__DATA SECTION__
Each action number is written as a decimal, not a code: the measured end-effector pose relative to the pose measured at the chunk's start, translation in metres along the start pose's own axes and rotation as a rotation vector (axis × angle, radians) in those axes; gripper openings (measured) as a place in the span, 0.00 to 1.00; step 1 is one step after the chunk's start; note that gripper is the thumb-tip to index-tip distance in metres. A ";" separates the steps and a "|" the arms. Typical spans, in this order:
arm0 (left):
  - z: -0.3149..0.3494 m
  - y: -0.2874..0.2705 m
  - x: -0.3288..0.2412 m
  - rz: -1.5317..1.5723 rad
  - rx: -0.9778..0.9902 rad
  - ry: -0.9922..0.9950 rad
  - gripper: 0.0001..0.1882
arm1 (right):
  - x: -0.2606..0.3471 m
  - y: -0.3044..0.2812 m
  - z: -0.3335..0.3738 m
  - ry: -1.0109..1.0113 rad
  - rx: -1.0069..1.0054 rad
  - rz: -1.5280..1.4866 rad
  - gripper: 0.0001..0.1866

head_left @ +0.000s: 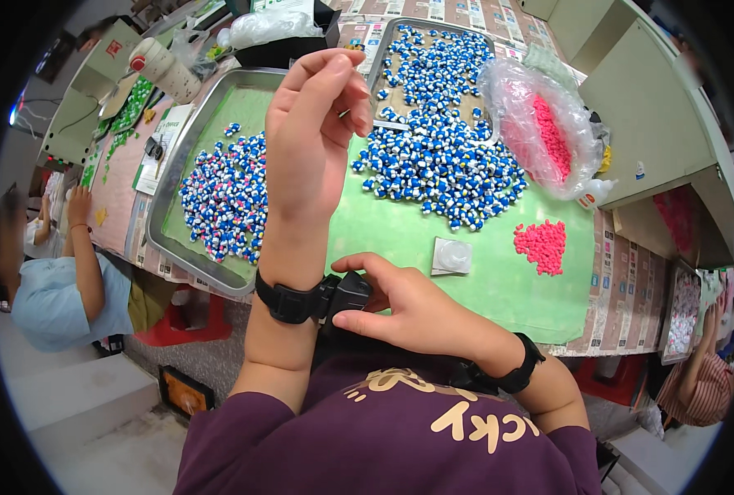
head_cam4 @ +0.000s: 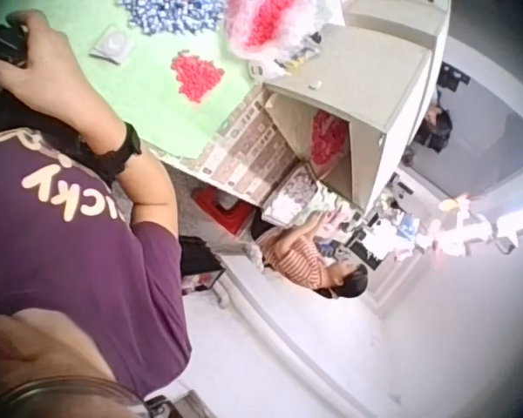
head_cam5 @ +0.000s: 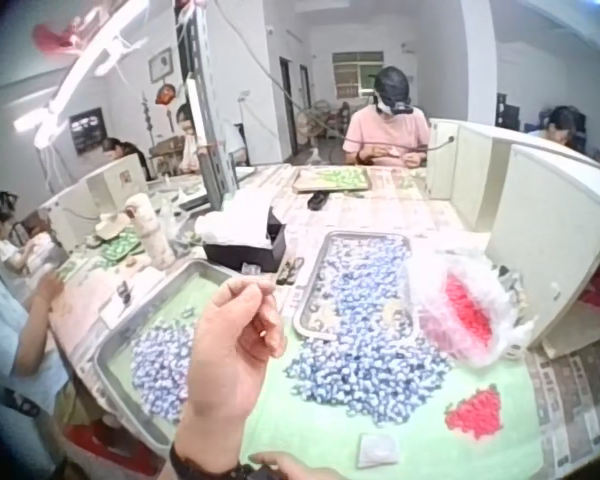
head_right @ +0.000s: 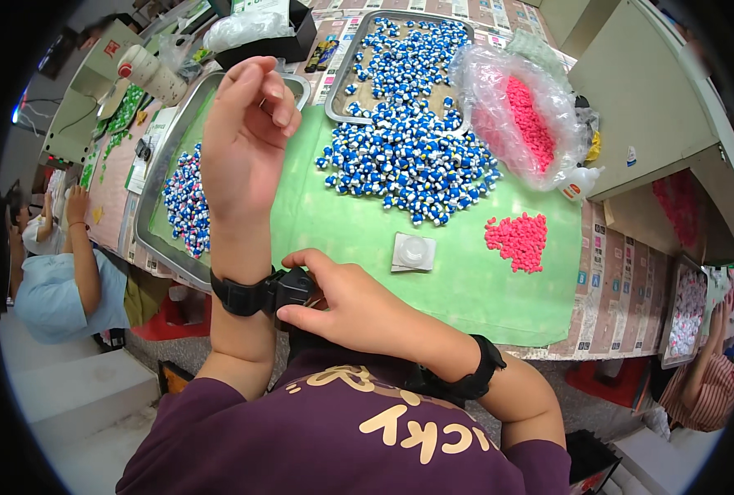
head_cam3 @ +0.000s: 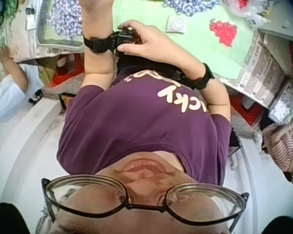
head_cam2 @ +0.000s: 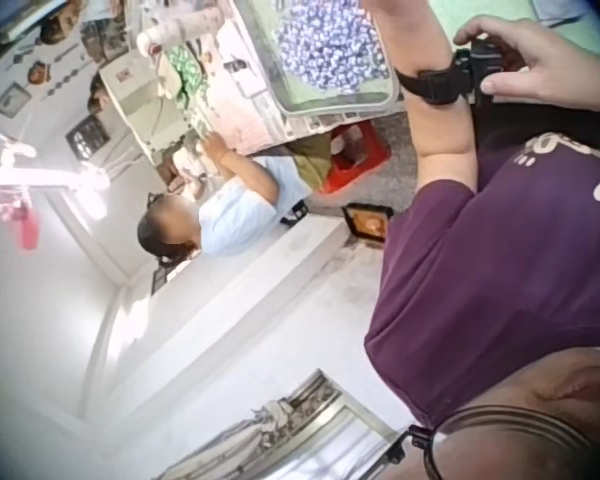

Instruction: The person assembles small blue and white plastic components by inserting pink pieces into them. They pick up the blue parts from a tray, insert the pink pieces, and place the assembled units back onto the tray. The process is repetitive and involves handling small objects with precision.

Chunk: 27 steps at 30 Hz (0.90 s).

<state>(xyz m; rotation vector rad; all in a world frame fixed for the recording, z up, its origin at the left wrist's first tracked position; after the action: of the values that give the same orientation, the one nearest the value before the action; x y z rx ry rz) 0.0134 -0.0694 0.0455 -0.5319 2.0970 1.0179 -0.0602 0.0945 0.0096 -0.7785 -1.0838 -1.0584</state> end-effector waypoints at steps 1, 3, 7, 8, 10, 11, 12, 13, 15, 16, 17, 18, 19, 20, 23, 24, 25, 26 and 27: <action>0.002 0.004 -0.002 0.027 0.068 0.015 0.17 | -0.002 0.000 0.000 -0.006 0.002 -0.003 0.31; 0.004 0.014 -0.006 0.082 0.205 0.044 0.23 | -0.004 0.000 0.000 -0.017 0.004 -0.010 0.31; 0.010 0.022 0.001 -0.081 0.355 0.022 0.31 | 0.001 -0.007 0.006 0.021 -0.007 0.028 0.31; 0.011 0.020 0.003 -0.160 0.394 0.001 0.26 | 0.002 -0.010 0.009 0.018 -0.037 0.050 0.30; 0.022 0.020 0.008 -0.265 0.337 -0.208 0.18 | 0.007 -0.021 0.017 -0.006 -0.087 0.033 0.29; 0.025 0.017 0.010 -0.322 0.305 -0.311 0.15 | 0.009 -0.032 0.023 -0.028 -0.108 -0.007 0.29; 0.027 0.008 0.016 -0.329 0.283 -0.449 0.13 | 0.002 -0.042 0.027 -0.156 -0.215 -0.077 0.26; 0.030 0.004 0.023 -0.383 0.291 -0.468 0.12 | 0.003 -0.059 0.038 -0.171 -0.292 -0.125 0.21; 0.039 -0.008 0.033 -0.450 0.243 -0.488 0.12 | 0.000 -0.091 0.056 -0.279 -0.474 -0.291 0.13; 0.040 -0.010 0.039 -0.458 0.225 -0.516 0.12 | -0.006 -0.107 0.067 -0.338 -0.596 -0.288 0.11; 0.043 -0.013 0.044 -0.472 0.198 -0.547 0.11 | -0.013 -0.121 0.078 -0.284 -0.723 -0.254 0.10; 0.046 -0.015 0.048 -0.486 0.170 -0.577 0.11 | -0.020 -0.131 0.086 -0.282 -0.787 -0.316 0.09; 0.048 -0.016 0.054 -0.475 0.137 -0.575 0.11 | -0.026 -0.137 0.094 -0.302 -0.823 -0.384 0.09; 0.050 -0.016 0.059 -0.464 0.104 -0.573 0.11 | -0.032 -0.141 0.102 -0.323 -0.858 -0.452 0.08; 0.053 -0.019 0.072 -0.530 0.055 -0.517 0.08 | -0.039 -0.147 0.115 -0.334 -0.910 -0.526 0.08; 0.055 -0.021 0.076 -0.587 0.061 -0.483 0.07 | -0.041 -0.149 0.116 -0.328 -0.907 -0.522 0.08; 0.056 -0.021 0.078 -0.642 0.071 -0.449 0.07 | -0.045 -0.151 0.119 -0.323 -0.908 -0.516 0.08; 0.056 -0.020 0.078 -0.738 0.139 -0.423 0.08 | -0.047 -0.153 0.119 -0.295 -0.913 -0.483 0.07; 0.055 -0.019 0.074 -0.833 0.208 -0.394 0.09 | -0.050 -0.154 0.117 -0.267 -0.918 -0.450 0.07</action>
<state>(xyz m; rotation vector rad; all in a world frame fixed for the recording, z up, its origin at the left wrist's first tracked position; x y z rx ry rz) 0.0014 -0.0401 -0.0433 -0.9046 1.3882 0.3694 -0.2470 0.1635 -0.0014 -1.4713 -0.9946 -1.9286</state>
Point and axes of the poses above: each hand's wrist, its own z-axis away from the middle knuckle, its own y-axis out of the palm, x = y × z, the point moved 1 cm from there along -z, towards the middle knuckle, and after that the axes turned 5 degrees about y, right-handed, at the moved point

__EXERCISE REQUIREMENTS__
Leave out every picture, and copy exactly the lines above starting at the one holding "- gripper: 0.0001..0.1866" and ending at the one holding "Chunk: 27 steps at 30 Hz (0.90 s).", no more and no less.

__ANSWER SPACE__
  - gripper: 0.0001..0.1866

head_left @ +0.000s: 
head_cam4 @ +0.000s: 
head_cam5 @ +0.000s: 
head_right @ +0.000s: 
head_cam3 @ +0.000s: 
head_cam2 @ +0.000s: 

Instruction: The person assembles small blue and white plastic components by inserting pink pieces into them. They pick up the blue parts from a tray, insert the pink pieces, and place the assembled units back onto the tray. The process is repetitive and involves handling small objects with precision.

Chunk: 27 steps at 30 Hz (0.90 s).

Work on this exercise is complete.